<< Newer | Article #139 | Older >> |
CPU Scheduling in MAME (part 3)
Part 2 of this article discussed the cooperation between the scheduler and timers that enables events to be synchronized between multiple CPUs. In short, when a CPU needs to signal an event to another CPU, it sets an "instant" timer which causes all CPUs to execute up to that point in time. Then, the timer callback is fired and the event can be signalled safely and accurately.
The big problem with this approach is that it really only works well if the target CPU has a local time that is less than the current time. The example we looked at last time had CPU #0 signalling an interrupt to CPU #1. Since the round-robin ordering causes CPU #0 to execute first, we were (pretty much) guaranteed that when CPU #0 wanted to issue its signal, its local time would be greater than the local time of CPU #1.
But what happens when CPU #1 wants to send a signal back to CPU #0?
Taking the naive approach, and returning back to our previous example, let's say that we have CPU #0 running at 14MHz, and CPU #1 running at 2MHz.
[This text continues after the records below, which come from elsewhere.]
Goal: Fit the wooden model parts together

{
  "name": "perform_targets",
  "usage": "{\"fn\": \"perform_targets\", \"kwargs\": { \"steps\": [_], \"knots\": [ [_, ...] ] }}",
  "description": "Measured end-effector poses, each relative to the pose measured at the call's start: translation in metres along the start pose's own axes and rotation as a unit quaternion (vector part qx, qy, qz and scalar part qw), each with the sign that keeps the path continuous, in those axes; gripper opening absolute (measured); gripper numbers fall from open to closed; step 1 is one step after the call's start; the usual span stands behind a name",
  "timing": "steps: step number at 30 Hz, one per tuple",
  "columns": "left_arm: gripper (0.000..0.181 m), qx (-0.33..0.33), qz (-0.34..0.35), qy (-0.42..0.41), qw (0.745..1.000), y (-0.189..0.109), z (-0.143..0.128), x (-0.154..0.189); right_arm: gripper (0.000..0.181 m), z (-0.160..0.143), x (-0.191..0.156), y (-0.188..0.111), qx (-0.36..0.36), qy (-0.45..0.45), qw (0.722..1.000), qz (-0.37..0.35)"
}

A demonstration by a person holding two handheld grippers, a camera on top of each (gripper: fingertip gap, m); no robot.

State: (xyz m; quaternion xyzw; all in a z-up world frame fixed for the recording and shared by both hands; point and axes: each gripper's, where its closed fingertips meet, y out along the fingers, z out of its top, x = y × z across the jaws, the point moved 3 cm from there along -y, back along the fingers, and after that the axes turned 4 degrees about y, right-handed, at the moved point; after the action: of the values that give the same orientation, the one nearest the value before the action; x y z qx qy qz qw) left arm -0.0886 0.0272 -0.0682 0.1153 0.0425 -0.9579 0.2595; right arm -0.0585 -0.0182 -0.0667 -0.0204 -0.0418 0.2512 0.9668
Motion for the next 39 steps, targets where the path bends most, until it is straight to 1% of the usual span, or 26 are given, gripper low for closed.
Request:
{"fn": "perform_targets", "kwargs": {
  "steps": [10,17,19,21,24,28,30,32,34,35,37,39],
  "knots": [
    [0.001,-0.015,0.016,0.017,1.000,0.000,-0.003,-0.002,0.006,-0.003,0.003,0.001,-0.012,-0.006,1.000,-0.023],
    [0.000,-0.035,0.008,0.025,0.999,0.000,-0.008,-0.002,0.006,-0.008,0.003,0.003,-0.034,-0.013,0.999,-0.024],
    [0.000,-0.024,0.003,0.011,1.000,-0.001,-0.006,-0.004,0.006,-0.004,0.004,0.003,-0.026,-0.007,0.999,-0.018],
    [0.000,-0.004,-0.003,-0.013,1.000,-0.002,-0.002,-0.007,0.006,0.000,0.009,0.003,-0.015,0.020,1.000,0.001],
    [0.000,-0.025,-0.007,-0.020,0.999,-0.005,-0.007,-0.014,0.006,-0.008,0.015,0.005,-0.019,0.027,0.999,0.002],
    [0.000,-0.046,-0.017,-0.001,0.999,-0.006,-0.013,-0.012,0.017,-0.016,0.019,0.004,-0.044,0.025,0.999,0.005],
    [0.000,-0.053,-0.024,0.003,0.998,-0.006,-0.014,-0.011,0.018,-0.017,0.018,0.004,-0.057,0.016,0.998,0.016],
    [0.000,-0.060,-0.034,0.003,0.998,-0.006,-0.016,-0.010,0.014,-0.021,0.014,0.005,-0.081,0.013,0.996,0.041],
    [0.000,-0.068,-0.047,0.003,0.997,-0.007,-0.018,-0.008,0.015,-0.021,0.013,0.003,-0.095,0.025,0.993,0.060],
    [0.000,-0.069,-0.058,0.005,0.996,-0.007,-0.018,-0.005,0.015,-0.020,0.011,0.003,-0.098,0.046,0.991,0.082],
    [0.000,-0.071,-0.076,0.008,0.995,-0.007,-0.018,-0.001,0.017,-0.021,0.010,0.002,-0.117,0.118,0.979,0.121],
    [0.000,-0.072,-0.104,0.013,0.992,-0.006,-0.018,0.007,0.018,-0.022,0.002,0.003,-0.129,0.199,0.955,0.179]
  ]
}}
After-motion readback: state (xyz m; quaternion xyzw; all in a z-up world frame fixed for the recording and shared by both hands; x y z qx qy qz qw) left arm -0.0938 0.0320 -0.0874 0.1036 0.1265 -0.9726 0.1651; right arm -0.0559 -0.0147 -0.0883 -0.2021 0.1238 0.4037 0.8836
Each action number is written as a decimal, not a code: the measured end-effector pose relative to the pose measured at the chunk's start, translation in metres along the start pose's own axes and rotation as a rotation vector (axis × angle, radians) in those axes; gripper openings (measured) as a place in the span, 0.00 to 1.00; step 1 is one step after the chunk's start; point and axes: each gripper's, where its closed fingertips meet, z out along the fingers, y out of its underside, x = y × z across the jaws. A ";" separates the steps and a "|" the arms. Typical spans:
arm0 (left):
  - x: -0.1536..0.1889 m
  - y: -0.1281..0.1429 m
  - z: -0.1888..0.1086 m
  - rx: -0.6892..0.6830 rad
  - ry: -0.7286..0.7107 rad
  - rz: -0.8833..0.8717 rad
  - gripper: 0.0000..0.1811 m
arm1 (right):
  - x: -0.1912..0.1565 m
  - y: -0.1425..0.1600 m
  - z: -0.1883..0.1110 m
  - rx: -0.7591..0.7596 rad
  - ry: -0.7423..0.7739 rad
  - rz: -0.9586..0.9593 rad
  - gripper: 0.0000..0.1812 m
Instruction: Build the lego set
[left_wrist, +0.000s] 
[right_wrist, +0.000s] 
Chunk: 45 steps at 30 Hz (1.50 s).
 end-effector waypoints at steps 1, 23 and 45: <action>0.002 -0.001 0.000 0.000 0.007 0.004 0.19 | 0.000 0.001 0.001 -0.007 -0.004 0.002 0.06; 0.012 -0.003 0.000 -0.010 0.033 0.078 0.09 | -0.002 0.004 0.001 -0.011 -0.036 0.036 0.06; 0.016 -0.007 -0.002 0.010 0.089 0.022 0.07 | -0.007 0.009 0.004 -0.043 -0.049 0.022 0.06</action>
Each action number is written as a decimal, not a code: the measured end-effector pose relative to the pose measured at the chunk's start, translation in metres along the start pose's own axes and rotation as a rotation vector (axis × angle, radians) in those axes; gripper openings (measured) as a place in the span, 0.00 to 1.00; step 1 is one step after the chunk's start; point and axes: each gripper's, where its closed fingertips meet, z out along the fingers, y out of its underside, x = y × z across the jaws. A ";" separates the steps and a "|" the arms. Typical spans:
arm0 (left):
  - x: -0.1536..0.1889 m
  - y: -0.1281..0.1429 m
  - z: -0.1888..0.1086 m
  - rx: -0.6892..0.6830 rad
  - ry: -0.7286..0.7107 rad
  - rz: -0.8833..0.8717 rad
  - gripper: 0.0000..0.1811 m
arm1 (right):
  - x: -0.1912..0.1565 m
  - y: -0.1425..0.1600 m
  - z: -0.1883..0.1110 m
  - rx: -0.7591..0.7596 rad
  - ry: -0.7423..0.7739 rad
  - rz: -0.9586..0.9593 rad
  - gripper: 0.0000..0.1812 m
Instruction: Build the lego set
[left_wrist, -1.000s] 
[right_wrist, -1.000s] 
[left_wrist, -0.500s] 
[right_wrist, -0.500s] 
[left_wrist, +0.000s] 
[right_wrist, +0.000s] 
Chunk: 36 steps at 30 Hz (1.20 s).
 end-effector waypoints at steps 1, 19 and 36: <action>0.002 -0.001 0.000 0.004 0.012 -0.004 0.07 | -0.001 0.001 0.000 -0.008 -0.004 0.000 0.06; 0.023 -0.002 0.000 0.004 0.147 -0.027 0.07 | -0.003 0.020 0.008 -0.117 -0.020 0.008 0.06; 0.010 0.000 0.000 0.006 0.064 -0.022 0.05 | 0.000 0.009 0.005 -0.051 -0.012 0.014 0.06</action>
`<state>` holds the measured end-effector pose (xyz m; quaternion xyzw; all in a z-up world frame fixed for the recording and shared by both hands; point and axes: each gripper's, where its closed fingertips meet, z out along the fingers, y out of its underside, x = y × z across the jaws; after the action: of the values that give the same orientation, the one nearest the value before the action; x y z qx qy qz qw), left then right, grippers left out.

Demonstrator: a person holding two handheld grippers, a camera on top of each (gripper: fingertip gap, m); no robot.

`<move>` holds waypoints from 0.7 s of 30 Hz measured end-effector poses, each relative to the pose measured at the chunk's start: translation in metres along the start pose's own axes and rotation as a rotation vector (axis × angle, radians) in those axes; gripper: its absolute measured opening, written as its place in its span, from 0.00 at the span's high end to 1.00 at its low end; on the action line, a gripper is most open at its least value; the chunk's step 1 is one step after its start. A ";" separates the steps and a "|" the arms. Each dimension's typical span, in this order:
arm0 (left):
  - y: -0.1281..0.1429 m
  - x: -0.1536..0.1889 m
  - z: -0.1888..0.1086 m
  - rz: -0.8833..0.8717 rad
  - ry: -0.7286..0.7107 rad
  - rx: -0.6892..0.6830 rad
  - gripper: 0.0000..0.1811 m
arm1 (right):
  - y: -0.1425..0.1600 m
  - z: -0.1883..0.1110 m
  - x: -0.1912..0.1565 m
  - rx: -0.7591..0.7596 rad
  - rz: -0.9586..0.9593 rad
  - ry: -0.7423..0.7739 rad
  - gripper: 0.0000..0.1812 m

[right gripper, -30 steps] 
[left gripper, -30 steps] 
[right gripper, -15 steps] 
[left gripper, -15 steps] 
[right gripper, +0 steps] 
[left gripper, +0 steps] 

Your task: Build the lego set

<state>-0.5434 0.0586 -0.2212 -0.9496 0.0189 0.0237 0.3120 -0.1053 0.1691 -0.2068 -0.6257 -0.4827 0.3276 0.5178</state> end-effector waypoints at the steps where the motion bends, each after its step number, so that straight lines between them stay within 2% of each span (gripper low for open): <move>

There is a scheduled timer that is set to fire in 150usecs, or at time 0.000150. So we begin executing CPU #0 for 2100 cycles, and it completes its timeslice normally, returning 2112 cycles, meaning its local time ends up being 0.000150857.
Now we execute CPU #1 for its timeslice, which turns out to be 300 cycles as in the example from Part 1. However, this time, at 50 cycles into execution, CPU #1 decides that it needs to send a signal to CPU #0. So, rather than sending the signal immediately, it sets an instant timer to go off immediately, at time = 50 / 2,000,000 = 0.000025. This also has the side effect of aborting the execution of CPU #1 and ending the current round robin.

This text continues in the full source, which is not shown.